Fatherhood Program Hosts Father’s Day Dinner

By Richie Corrales
Au-Authm Action News

The Salt River Pima-Maricopa Indian Community Fatherhood and Healthy Relationships Program, sponsored by the Social Services Division, hosted a Father’s Day celebration dinner on June 15 for all the Community fathers who participate in the program. The dinner was held at the Eagles Buffet at Casino Arizona.

Forty families attended the celebration, which featured guest speakers who talked about fatherhood and what it means for men to be good role models to their families and to be good citizens of the Community.
James Rodriguez, CEO/president of the Fathers & Families Coalition of America, gave a testimony on some of the difficulties he went through in his life and how working through that has brought him to a better place. Community member Donald Santeo and Clay Dix, a former Arizona State University professor, also spoke at the dinner.

Santeo touched on the subjects of being a father but also of being an addict at a young age. He shared his personal experiences dealing with addiction and remembered having alcoholic seizures when he was 20. He said, “I used to think that I wasted 12 years of my life because of my addiction to alcohol.” But he learned from his experience. He added, “It was not all a complete waste of time, because you learn from your mistakes.” It is important to pass along what you’ve learned. A father himself, Santeo said that all he wants is to be there for his children, grandchildren, nieces and nephews. “I want to be a good role model from one day to another; we are the leaders and we are the role models,” he said. He said he hoped the topics in his speech touched some of the fathers in attendance that evening.

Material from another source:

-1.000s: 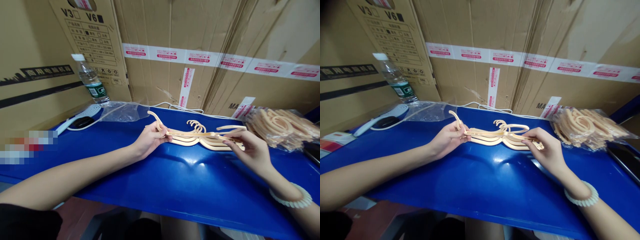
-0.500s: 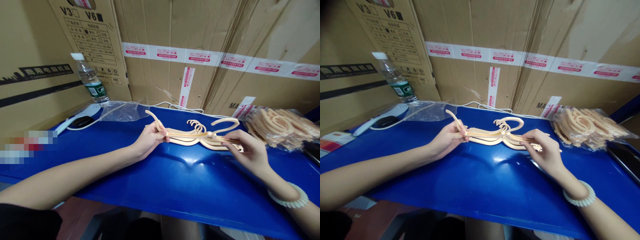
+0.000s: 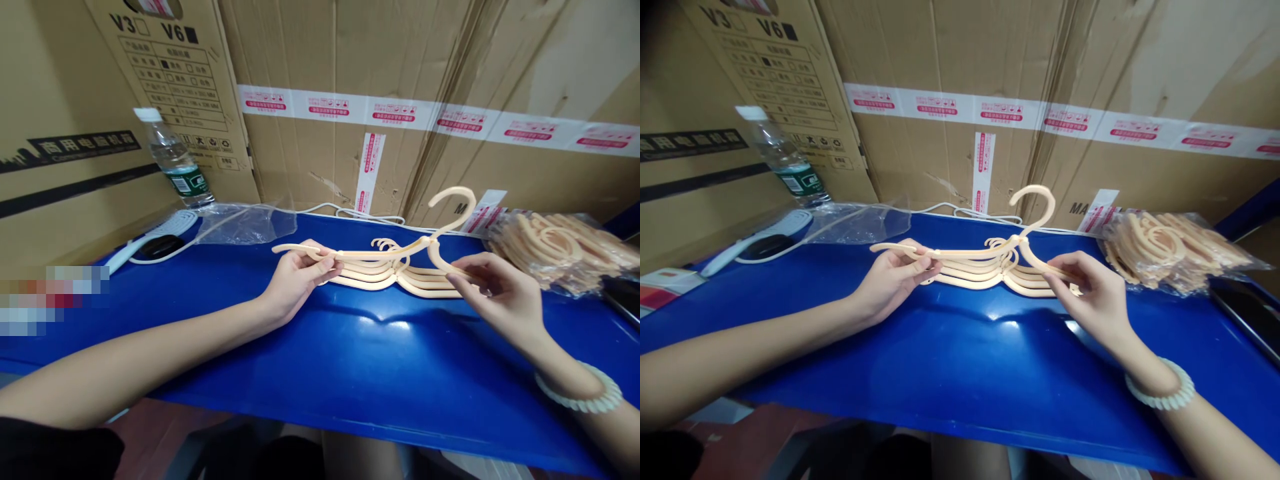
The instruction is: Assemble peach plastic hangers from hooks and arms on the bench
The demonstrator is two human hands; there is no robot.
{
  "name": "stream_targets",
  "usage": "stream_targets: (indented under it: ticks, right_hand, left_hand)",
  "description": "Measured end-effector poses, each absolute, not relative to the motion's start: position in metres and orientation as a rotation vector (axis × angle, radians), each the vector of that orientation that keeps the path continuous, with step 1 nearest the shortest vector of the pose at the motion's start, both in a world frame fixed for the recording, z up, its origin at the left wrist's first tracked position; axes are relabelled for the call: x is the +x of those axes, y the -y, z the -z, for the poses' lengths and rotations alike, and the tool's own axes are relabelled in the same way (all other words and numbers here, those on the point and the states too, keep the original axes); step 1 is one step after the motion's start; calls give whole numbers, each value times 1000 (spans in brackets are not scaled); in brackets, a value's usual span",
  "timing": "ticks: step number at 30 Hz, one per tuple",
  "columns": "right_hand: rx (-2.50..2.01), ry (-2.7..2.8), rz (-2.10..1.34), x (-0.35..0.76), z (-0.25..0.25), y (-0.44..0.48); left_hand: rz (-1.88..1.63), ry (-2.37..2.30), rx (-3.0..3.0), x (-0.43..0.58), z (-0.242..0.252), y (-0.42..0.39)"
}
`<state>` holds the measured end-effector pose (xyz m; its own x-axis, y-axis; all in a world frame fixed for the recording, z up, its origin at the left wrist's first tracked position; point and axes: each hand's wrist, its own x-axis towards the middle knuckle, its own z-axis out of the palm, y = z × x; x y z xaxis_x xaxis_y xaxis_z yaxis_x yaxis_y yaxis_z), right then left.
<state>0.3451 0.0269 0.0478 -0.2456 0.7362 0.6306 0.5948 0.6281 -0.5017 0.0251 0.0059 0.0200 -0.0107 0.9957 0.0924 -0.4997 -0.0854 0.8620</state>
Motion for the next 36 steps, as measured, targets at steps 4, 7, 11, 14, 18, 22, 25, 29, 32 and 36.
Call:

Kevin Poleyumptewa, coordinator of the Fatherhood and Healthy Relationships Program, talked about what it means to be a good father. “We sometimes lose sight of what it can [mean to a child] to be a good father,” said Poleyumptewa. He also thanked all the women present, saying “Fathers also need to start making time for their relationships with their spouses. They are here to support the men, and they are here to show that they care,” he said. “Remember that our children are always watching us and how we handle our relationships, and [our example] will help them with their (relationships) as they grow older and have their own families.”

Poleyumptewa closed by saying that the level of violence within the Community can decrease if fathers and mothers talk to their children about it in their homes.

Professor Dix, a community leader and activist who was the first chair of ASU’s social work program in its College of Human Services, was a fatherless child who was raised by everyone he lived near. Dix remembered that when he was about 6, he would hear his friends talk about where their fathers had taken them or what they had bought them, and Dix would say his father did the same thing. “I had to create an imaginary father to fit in with others,” said Dix.

Dix organized “ice breakers” for the fathers at the dinner, asking each one to remember something their father had taught them; some attendees responded that their fathers taught them to “work hard” or “show respect.”

Dix explained the importance and impact of a father in the various life stages of children, and how both the mother and father need to create a balancing effect in their children’s development, with the mother to hover and the father to push. He talked about the impressions fathers make on their daughters and how important it is to their future development and their future relationships with men that fathers to be there for daughters and show them love and attention, especially when they are teenagers.

Dix said, “If the fathers are not around, daughters tend to think they are less appealing and start to look for attention in negative ways. And the same with the boys—at that age they need the right guidance and direction. When they don’t have father figures, they create them in gangs, or else they [become fathers themselves at a young age] in order to be there for [someone else].

“Fathers need to become attached to their families, and women need to know that fathers are essential in every family,” Dix concluded.